Cuore Pulsante dell’Arte Contemporanea Italiana.
Nel panorama dell’arte italiana del secondo Novecento, poche realtà hanno saputo interpretare e accompagnare le trasformazioni culturali del Paese con la lucidità, la coerenza e il coraggio della Galleria De’ Foscherari. Fondata a Bologna nel 1962 da Pasquale Ribuffo e Alberto Zanchetta, la galleria si è imposta sin da subito come una delle voci più attente e sensibili all’evoluzione dell’arte contemporanea, promuovendo con rigore artisti emergenti, movimenti di avanguardia e riflessioni critiche di ampio respiro.
Un Luogo di Sperimentazione e Pensiero
Fin dalla sua fondazione, la De’ Foscherari si è distinta non solo come spazio espositivo, ma come luogo intellettuale: un laboratorio dove l’arte non veniva semplicemente mostrata, ma discussa, messa in relazione con il pensiero filosofico, politico e letterario del tempo. Era la stagione dell’arte concettuale, dell’Arte Povera, del Minimalismo, ma anche della contestazione e della ricerca di nuovi linguaggi espressivi. La galleria non si è mai sottratta a queste sfide: anzi, le ha spesso anticipate.
Gli Anni Sessanta e Settanta: La Formazione di un’Identità
Negli anni Sessanta e Settanta, la De’ Foscherari fu protagonista di alcune tra le più importanti esposizioni italiane dell’epoca. Passarono di lì artisti come Alighiero Boetti, Jannis Kounellis, Mario Merz, Giulio Paolini — ma anche figure centrali come Lucio Fontana e Piero Manzoni.
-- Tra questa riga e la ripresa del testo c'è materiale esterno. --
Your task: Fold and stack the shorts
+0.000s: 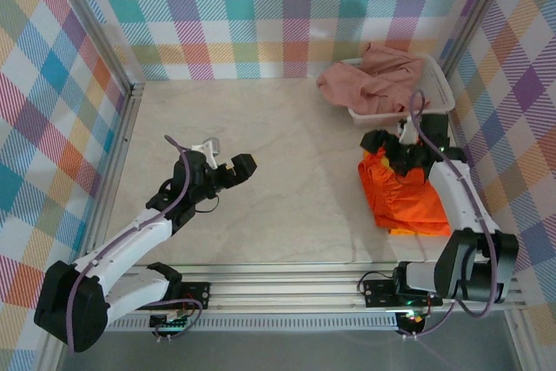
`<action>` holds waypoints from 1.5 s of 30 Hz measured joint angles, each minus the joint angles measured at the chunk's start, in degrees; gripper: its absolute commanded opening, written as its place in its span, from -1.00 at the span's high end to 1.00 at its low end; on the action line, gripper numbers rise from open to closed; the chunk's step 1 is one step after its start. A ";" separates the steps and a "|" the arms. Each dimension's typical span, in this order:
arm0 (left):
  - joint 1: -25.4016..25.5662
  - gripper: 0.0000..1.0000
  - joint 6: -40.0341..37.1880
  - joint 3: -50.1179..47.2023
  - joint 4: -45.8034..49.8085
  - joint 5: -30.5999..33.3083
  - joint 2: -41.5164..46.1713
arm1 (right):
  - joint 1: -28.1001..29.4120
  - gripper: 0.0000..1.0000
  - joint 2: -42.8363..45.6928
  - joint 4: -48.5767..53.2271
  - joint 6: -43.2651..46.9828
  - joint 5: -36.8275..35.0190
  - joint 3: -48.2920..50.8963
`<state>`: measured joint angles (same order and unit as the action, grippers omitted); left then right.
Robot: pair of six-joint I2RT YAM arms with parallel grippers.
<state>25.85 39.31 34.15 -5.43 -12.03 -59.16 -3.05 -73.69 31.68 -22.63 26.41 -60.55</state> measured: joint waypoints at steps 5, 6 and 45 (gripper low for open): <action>0.00 -1.00 -1.27 0.42 1.44 0.13 0.52 | 5.90 -1.00 -5.35 4.48 4.70 -16.59 -17.84; 0.00 -1.00 -1.44 0.46 1.75 0.13 0.57 | 6.47 -1.00 -7.67 5.27 5.46 -19.71 -21.00; 0.00 -1.00 -2.95 0.63 8.13 2.29 3.21 | 14.78 1.00 -30.62 8.81 12.85 -34.07 -57.13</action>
<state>25.85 36.36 34.79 2.70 -9.74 -55.94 11.73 -104.31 40.49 -9.78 -7.66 -117.69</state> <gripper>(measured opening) 0.998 0.064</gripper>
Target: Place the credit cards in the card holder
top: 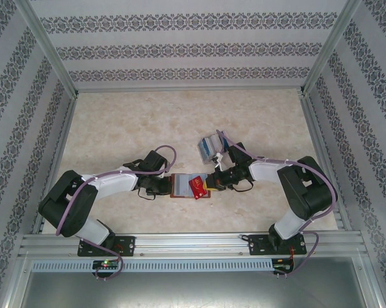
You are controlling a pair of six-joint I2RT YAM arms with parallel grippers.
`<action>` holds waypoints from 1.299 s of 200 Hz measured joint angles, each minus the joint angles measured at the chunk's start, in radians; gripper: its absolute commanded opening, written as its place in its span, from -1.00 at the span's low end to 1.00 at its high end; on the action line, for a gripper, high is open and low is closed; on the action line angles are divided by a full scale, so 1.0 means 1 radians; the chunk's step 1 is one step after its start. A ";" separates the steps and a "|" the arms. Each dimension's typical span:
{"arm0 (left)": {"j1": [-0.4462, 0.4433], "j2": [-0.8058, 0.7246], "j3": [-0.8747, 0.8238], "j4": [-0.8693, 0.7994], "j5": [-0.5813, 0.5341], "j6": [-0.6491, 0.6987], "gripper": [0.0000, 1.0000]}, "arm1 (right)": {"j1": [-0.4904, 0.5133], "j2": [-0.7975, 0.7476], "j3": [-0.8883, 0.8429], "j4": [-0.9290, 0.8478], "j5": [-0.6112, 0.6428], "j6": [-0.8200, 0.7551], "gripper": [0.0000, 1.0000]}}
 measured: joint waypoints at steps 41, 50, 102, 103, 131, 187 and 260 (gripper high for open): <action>0.000 0.000 0.000 0.000 0.000 0.000 -1.00 | 0.017 0.034 0.000 0.017 0.001 0.022 -1.00; 0.000 0.000 0.000 0.000 0.000 0.000 -1.00 | 0.020 0.044 0.001 0.020 0.001 0.025 -1.00; 0.000 0.000 0.000 0.000 -0.001 0.000 -1.00 | 0.023 0.067 0.002 0.043 0.010 0.079 -1.00; 0.000 0.000 0.000 0.000 -0.001 0.000 -1.00 | 0.023 0.067 0.002 0.044 0.011 0.081 -1.00; 0.000 0.000 0.000 0.000 -0.001 0.000 -1.00 | 0.033 0.067 0.002 0.065 0.035 0.123 -1.00; 0.000 0.000 0.000 0.000 -0.004 0.000 -1.00 | 0.043 0.047 0.002 0.095 0.100 0.195 -1.00; 0.000 0.000 0.000 0.000 -0.008 0.000 -1.00 | 0.087 -0.009 0.001 0.064 0.152 0.225 -1.00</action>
La galleria non era mai “di moda”: era sempre “sulla soglia”, in dialogo con l’avanguardia autentica. In quegli anni si consolidò anche un legame profondo con la critica d’arte, a partire da quella militante di Renato Barilli, che ne fu interlocutore privilegiato.
Un Legame Radicato con Bologna
La De’ Foscherari è una galleria bolognese nel senso più profondo del termine: non solo per la collocazione geografica, ma per l’attitudine colta, sottilmente ironica e insieme rigorosa con cui ha affrontato il proprio ruolo nel sistema dell’arte. Ha dialogato con l’università, con le riviste, con i circoli letterari e filosofici, contribuendo a fare di Bologna una delle capitali culturali italiane. Il suo lavoro è stato anche editoriale: il catalogo delle mostre spesso diventava esso stesso un oggetto d’arte, un documento critico.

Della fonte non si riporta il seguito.